Problem to work on: Every record is to be printed exactly as it appears.

Data for this exercise:

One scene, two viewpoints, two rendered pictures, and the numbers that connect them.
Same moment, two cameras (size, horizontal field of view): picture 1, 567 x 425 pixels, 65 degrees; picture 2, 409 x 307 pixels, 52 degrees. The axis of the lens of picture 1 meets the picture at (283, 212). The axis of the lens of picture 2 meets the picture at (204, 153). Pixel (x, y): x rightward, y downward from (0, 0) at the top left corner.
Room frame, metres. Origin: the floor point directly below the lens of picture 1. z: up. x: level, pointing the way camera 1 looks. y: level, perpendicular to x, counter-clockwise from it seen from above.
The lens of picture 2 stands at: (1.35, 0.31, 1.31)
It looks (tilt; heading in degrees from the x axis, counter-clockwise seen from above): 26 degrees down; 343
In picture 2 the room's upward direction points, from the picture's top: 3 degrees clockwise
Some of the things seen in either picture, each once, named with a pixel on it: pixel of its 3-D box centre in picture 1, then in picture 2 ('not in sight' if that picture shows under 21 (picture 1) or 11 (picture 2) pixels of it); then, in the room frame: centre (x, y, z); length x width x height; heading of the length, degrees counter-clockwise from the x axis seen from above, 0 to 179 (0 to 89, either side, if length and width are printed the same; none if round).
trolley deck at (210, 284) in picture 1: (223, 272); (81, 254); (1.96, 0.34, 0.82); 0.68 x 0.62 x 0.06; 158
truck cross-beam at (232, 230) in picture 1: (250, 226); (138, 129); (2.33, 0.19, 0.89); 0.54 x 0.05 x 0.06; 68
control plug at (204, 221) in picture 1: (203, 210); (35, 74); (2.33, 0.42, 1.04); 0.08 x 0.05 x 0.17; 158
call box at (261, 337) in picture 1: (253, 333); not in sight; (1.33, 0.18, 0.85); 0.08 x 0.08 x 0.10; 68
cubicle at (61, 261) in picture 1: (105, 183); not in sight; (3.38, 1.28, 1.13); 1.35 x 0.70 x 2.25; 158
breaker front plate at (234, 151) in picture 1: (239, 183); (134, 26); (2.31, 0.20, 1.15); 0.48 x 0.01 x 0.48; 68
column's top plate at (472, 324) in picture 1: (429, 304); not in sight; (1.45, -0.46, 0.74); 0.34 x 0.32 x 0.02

Problem solution:
One scene, two viewpoints, two rendered pictures, and the numbers that connect them.
Same moment, two cameras (size, horizontal field of view): picture 1, 567 x 425 pixels, 65 degrees; picture 2, 409 x 307 pixels, 52 degrees. The axis of the lens of picture 1 meets the picture at (283, 212). The axis of the lens of picture 2 meets the picture at (204, 153). Pixel (x, y): x rightward, y downward from (0, 0) at the top left corner.
Room frame, metres. Origin: the floor point directly below the lens of picture 1. z: up. x: level, pointing the way camera 1 looks. y: level, perpendicular to x, counter-clockwise from it seen from above.
The lens of picture 2 stands at: (1.35, 0.31, 1.31)
It looks (tilt; heading in degrees from the x axis, counter-clockwise seen from above): 26 degrees down; 343
In picture 2 the room's upward direction points, from the picture's top: 3 degrees clockwise
Some of the things seen in either picture, each once, named with a pixel on it: pixel of its 3-D box centre in picture 1, then in picture 2 ('not in sight' if that picture shows under 21 (picture 1) or 11 (picture 2) pixels of it); then, in the room frame: centre (x, y, z); length x width x height; heading of the length, degrees counter-clockwise from the x axis seen from above, 0 to 179 (0 to 89, either side, if length and width are printed the same; none if round).
trolley deck at (210, 284) in picture 1: (223, 272); (81, 254); (1.96, 0.34, 0.82); 0.68 x 0.62 x 0.06; 158
truck cross-beam at (232, 230) in picture 1: (250, 226); (138, 129); (2.33, 0.19, 0.89); 0.54 x 0.05 x 0.06; 68
control plug at (204, 221) in picture 1: (203, 210); (35, 74); (2.33, 0.42, 1.04); 0.08 x 0.05 x 0.17; 158
call box at (261, 337) in picture 1: (253, 333); not in sight; (1.33, 0.18, 0.85); 0.08 x 0.08 x 0.10; 68
cubicle at (61, 261) in picture 1: (105, 183); not in sight; (3.38, 1.28, 1.13); 1.35 x 0.70 x 2.25; 158
breaker front plate at (234, 151) in picture 1: (239, 183); (134, 26); (2.31, 0.20, 1.15); 0.48 x 0.01 x 0.48; 68
column's top plate at (472, 324) in picture 1: (429, 304); not in sight; (1.45, -0.46, 0.74); 0.34 x 0.32 x 0.02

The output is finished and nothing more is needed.